A Roman villa housing the only mural by Caravaggio failed to find a bidder in an auction Tuesday due to a dispute between its heirs.
The villa, Casino dell'Aurora, will be put up for sale again in April, with the base price of 471 million euros ($534 million) lowered by about 20%, according to the notary involved in the sale, lowering the base price from 471 million euros to 376.8 million euros, Verde said.
"Nobody took part in the auction," Camillo Verde told AFP, saying the next sale would take place on April 7 at 2:00 pm Rome time.
The 2,800-square-metre residence of the noble Ludovisi Boncompagni family for hundreds of years, the Casino dell'Aurora, is located in central Rome between the Via Veneto and the Spanish Steps.
The auction was ordered by a Rome court following a dispute among the heirs of Prince Nicolo Ludovisi Boncompagni, the head of the family who died in 2018.
The dispute is between the prince's third and final wife, Rita Jenrette Boncompagni Ludovisi, a 72-year-old American former real estate broker and actress, and the children from his first marriage.
The building is a Baroque jewel with gorgeous gardens and a valuable art collection that also includes frescoes by Guercino.
Almost 35,000 people had called on the Italian government to exercise "its pre-emptive right" to buy the building and the Caravaggio, which alone is valued at 350 million euros, according to a petition on Change.org.
Caravaggio's oil mural
The oil mural by Caravaggio, whose real name was Michelangelo Merisi, dates to 1597 and is located on the ceiling in a corridor on the first floor of the palace.

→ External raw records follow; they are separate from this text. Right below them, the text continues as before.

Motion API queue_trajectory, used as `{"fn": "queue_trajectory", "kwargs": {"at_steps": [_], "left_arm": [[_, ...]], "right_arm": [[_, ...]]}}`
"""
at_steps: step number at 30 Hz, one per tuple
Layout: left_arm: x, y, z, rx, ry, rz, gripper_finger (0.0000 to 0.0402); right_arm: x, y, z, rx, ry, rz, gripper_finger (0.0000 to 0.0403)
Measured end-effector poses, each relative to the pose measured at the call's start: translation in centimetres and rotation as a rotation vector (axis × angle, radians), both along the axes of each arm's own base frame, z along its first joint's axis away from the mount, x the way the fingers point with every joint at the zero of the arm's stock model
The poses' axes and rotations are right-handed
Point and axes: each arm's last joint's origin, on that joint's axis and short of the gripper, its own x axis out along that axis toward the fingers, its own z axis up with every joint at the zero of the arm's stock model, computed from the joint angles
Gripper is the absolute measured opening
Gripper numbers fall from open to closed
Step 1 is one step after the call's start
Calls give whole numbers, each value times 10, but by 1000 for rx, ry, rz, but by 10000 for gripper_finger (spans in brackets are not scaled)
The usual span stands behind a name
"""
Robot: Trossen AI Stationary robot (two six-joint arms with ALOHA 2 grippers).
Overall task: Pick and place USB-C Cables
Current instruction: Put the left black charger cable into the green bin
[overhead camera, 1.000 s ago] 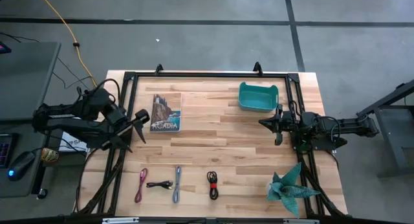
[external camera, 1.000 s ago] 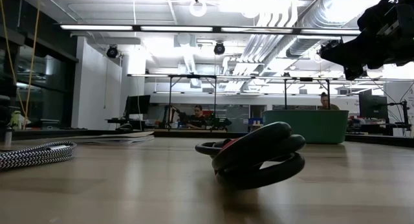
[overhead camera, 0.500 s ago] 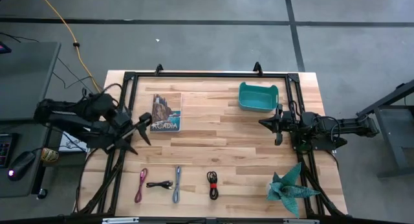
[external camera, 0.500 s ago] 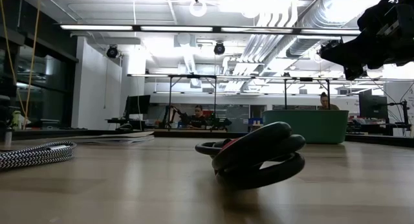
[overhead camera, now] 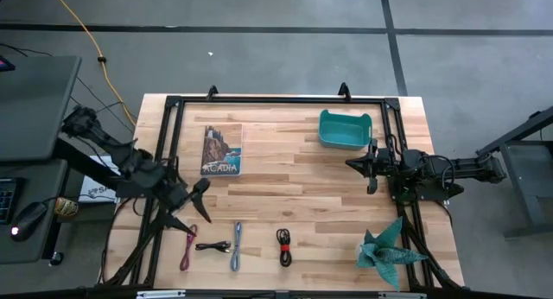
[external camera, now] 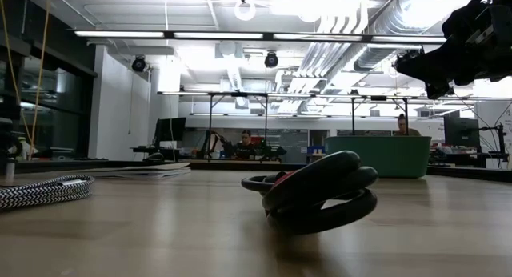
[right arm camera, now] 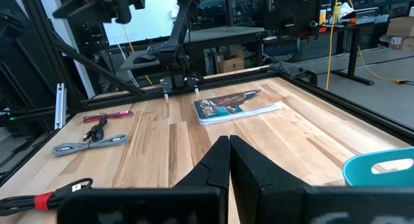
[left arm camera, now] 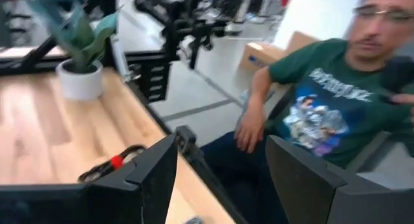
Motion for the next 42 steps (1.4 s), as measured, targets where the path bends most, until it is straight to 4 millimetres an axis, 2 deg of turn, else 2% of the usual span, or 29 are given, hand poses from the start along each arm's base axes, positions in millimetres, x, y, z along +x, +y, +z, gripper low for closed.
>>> {"fn": "queue_trajectory", "kwargs": {"at_steps": [7,12,22,27,42], "left_arm": [[-1,-22,-5,77,222,138,218],[6,-42,-14,121,367,189,218],[30,-74,-64,248,689,298,218],[39,-82,-87,325,754,315,218],[52,-95,-143,393,954,418,218]], "right_arm": [[0,0,0,0,0,0,0],[0,0,0,0,0,0,0],[0,0,0,0,0,0,0],[0,0,0,0,0,0,0],[0,0,0,0,3,0,0]]}}
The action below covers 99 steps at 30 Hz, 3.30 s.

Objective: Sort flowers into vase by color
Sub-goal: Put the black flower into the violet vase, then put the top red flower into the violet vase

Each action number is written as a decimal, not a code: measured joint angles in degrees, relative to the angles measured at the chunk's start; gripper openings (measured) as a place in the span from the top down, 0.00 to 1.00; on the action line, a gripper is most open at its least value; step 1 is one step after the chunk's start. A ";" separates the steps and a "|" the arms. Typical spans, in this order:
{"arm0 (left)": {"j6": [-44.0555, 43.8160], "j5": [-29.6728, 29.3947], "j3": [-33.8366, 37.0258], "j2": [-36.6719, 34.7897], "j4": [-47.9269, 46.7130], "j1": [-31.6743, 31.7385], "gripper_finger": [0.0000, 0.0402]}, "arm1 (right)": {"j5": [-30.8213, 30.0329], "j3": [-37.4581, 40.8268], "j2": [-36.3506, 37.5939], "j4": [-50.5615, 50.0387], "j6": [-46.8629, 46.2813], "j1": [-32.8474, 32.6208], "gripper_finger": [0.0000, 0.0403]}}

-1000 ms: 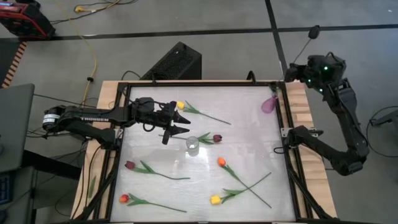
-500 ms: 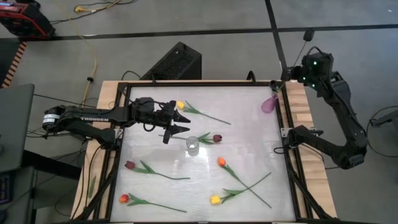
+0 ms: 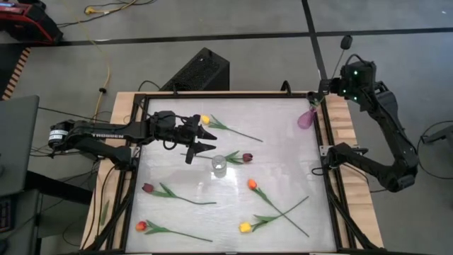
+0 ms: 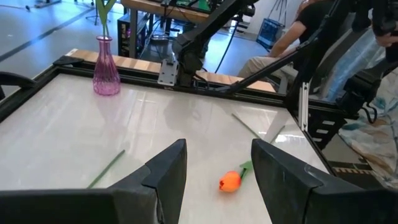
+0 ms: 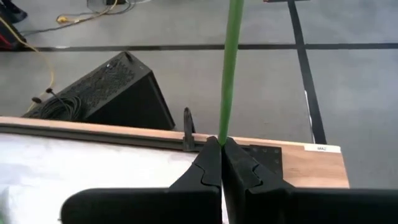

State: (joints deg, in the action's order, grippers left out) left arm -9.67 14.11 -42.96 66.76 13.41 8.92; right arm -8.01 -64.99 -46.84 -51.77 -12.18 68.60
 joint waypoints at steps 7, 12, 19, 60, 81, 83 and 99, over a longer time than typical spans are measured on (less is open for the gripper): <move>0.04 0.02 0.00 0.00 -0.81 -0.01 0.58 | -0.98 5.80 1.73 4.06 -0.22 -0.09 0.95; 0.02 0.02 0.00 0.00 -1.07 -0.01 0.58 | -1.03 11.65 4.93 8.13 -1.32 -0.11 0.95; 0.46 -0.64 0.00 0.00 -0.99 0.00 0.58 | -1.00 16.86 6.41 8.73 -2.62 -0.89 0.94; 1.66 -1.39 0.00 0.00 -1.11 0.01 0.58 | 9.07 12.17 14.32 -13.51 6.22 -7.60 0.66; 2.17 -1.49 0.00 0.00 -4.72 -3.17 0.58 | 27.65 12.15 14.30 -20.41 -8.64 -28.37 0.58; 2.94 -1.51 0.00 0.00 -5.57 -3.84 0.58 | 27.64 12.15 14.30 -20.22 -10.82 -31.57 0.58; 4.28 -16.23 0.02 -0.02 -22.05 -4.82 0.58 | 25.76 19.83 9.83 -3.02 -23.24 -57.53 0.58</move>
State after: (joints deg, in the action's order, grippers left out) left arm -5.39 -2.12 -42.94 66.74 -8.64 4.10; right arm 17.75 -45.16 -37.01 -54.79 -35.42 11.07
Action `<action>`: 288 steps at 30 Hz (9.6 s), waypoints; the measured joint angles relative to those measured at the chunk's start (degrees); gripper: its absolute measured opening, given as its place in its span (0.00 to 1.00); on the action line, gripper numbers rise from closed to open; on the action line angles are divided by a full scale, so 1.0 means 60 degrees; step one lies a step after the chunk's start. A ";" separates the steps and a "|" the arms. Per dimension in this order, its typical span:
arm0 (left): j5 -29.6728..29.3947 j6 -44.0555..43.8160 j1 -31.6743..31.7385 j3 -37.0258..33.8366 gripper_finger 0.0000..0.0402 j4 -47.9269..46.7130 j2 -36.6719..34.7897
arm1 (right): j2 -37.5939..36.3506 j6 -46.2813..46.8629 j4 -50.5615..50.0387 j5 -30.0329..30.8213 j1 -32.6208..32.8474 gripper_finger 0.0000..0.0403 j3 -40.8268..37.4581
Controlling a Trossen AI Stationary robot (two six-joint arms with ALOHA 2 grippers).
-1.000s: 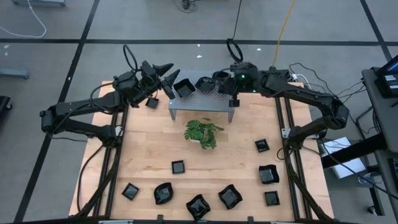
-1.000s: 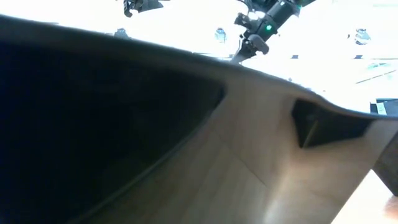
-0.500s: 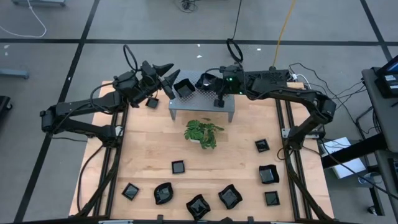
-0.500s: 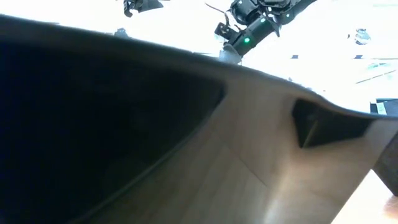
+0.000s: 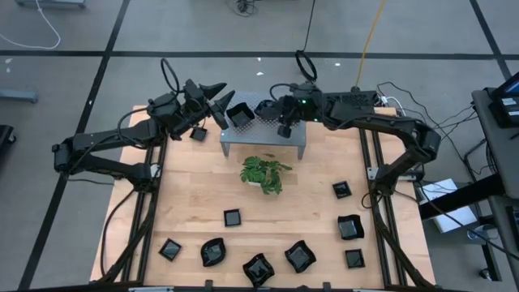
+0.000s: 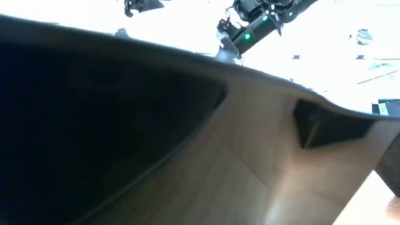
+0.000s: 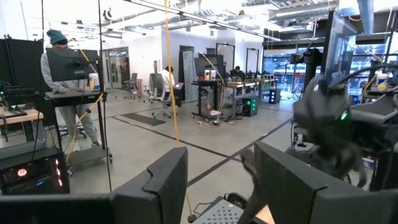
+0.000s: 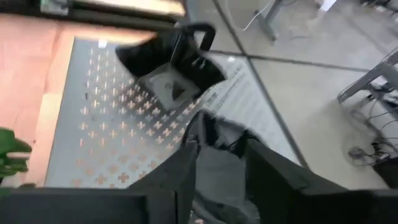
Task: Pick & Place Mini shaped plates
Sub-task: Stack the square plate on top of the square plate on the shelf, then stack the distorted square plate on top of the distorted square plate on the shelf
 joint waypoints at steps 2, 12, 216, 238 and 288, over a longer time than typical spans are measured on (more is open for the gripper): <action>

It depicts Jupiter, Pluto, and Neptune with the world at the center, marked by signs of the zodiac.
"It's certainly one of his earliest (works) and is very interesting because the subject is a mythological subject, and Caravaggio painted almost only sacred works," art historian Claudio Strinati told AFP.
The palace was originally an outbuilding on the grounds of the Villa Ludovisi, of which nothing remains today. Its name comes from a Guercino fresco depicting the goddess Aurora, or Dawn, on her chariot.